Replication Overview - hilbix/netdata GitHub Wiki

Each netdata is able to replicate/mirror its database to another netdata, by streaming collected metrics, in real-time to it. This is quite different to data archiving to third party time-series databases.

When a netdata streams metrics to another netdata, the receiving one is able to perform everything a netdata performs:

visualize them with a dashboard
run health checks that trigger alarms and send alarm notifications
archive metrics to a backend time-series database

The following configurations are supported:

netdata without a database or web API (headless collector)

Local netdata (slave), without any database or alarms, collects metrics and sends them to another netdata (master).

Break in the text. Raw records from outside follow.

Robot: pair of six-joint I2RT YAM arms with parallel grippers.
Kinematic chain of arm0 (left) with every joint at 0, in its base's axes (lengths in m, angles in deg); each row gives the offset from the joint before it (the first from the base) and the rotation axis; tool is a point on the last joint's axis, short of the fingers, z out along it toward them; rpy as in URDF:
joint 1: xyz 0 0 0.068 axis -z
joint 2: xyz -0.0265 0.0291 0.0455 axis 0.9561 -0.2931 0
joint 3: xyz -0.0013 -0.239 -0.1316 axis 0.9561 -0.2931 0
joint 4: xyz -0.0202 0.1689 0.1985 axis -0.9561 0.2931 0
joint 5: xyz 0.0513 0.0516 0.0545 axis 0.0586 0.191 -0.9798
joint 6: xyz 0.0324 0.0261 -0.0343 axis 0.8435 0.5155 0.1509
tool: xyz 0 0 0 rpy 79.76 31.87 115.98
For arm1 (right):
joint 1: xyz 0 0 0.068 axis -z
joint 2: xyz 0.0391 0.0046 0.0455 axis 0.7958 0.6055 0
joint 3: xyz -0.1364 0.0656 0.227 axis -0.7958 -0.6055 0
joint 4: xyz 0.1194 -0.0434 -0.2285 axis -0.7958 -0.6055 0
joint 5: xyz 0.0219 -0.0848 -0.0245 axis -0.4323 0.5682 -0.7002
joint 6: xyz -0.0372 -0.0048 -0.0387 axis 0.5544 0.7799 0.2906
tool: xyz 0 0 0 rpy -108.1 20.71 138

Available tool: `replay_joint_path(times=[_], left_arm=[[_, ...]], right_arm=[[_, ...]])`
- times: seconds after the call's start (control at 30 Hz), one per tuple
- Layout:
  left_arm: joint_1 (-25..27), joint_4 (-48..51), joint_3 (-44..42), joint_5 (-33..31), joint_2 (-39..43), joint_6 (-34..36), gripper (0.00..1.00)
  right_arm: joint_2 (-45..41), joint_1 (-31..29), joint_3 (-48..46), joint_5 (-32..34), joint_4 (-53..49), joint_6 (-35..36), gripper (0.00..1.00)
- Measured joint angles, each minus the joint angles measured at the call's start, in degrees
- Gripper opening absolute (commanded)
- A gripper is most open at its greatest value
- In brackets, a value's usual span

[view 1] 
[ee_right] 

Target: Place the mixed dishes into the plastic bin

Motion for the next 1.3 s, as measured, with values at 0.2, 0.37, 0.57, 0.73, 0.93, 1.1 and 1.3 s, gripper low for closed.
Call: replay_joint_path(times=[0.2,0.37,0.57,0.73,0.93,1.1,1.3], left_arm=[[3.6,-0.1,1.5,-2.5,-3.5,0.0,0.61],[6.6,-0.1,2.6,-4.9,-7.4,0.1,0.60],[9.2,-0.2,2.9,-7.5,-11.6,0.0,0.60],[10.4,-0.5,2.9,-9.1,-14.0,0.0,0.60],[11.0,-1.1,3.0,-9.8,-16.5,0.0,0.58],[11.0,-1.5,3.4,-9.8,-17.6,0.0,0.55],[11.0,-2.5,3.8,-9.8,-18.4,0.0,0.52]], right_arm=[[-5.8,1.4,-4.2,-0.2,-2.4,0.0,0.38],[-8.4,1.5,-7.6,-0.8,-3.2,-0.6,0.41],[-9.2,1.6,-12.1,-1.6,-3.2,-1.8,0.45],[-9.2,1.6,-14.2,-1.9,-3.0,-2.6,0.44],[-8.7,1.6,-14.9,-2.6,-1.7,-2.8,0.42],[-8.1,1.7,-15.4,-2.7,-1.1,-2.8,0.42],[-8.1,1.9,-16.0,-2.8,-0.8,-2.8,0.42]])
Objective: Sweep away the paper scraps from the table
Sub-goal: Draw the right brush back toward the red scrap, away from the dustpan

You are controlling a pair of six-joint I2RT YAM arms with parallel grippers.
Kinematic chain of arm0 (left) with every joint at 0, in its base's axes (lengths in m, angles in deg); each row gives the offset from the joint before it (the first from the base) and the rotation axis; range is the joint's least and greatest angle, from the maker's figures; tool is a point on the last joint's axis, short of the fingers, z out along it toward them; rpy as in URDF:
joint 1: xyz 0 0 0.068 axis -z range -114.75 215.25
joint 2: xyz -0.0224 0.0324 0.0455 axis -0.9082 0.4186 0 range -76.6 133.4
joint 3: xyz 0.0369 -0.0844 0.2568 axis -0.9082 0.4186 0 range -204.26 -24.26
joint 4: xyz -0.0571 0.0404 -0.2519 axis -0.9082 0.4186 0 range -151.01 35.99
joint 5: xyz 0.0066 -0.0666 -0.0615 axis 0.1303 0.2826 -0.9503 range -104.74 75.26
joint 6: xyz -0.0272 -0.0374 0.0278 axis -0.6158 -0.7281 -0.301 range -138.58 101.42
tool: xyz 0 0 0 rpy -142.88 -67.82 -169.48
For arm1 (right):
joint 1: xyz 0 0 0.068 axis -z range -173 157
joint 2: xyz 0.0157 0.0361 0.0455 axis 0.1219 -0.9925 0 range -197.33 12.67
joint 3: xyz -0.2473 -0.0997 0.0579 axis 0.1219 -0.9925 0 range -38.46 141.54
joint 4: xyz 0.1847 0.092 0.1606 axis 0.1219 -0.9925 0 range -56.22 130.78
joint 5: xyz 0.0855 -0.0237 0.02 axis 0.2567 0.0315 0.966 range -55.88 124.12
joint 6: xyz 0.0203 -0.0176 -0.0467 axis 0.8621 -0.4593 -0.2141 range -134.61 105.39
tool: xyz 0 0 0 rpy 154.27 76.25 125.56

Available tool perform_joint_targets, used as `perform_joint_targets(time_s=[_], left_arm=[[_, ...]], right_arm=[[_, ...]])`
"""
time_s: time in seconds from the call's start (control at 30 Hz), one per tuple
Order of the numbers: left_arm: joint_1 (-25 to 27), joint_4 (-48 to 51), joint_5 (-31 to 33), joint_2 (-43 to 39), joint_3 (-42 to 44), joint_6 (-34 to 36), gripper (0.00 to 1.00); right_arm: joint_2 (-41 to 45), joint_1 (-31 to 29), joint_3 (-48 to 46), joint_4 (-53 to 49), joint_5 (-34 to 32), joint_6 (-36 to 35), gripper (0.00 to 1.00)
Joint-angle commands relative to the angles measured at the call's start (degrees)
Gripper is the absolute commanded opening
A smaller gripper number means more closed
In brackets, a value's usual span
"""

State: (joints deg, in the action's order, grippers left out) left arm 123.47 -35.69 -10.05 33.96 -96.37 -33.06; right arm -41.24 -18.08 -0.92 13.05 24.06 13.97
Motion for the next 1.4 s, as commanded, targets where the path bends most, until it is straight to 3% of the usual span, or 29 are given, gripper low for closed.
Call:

The user can take the full functionality of the slave netdata at http://master.ip:19999/host/slave.hostname/. Alarms for the slave are served by the master.

In this mode the slave is just a plain data collector. It runs with... 5MB of RAM (yes, you read correct), spawns all external plugins, but instead of maintaining a local database and accepting dashboard requests, it streams all metrics to the master.

The same master can collect data for any number of slaves.

database replication

Local netdata (slave), with a local database (and possibly alarms), collects metrics and sends them to another netdata (master).

The user can use all the functions at both http://slave.ip:19999/ and http://master.ip:19999/host/slave.hostname/.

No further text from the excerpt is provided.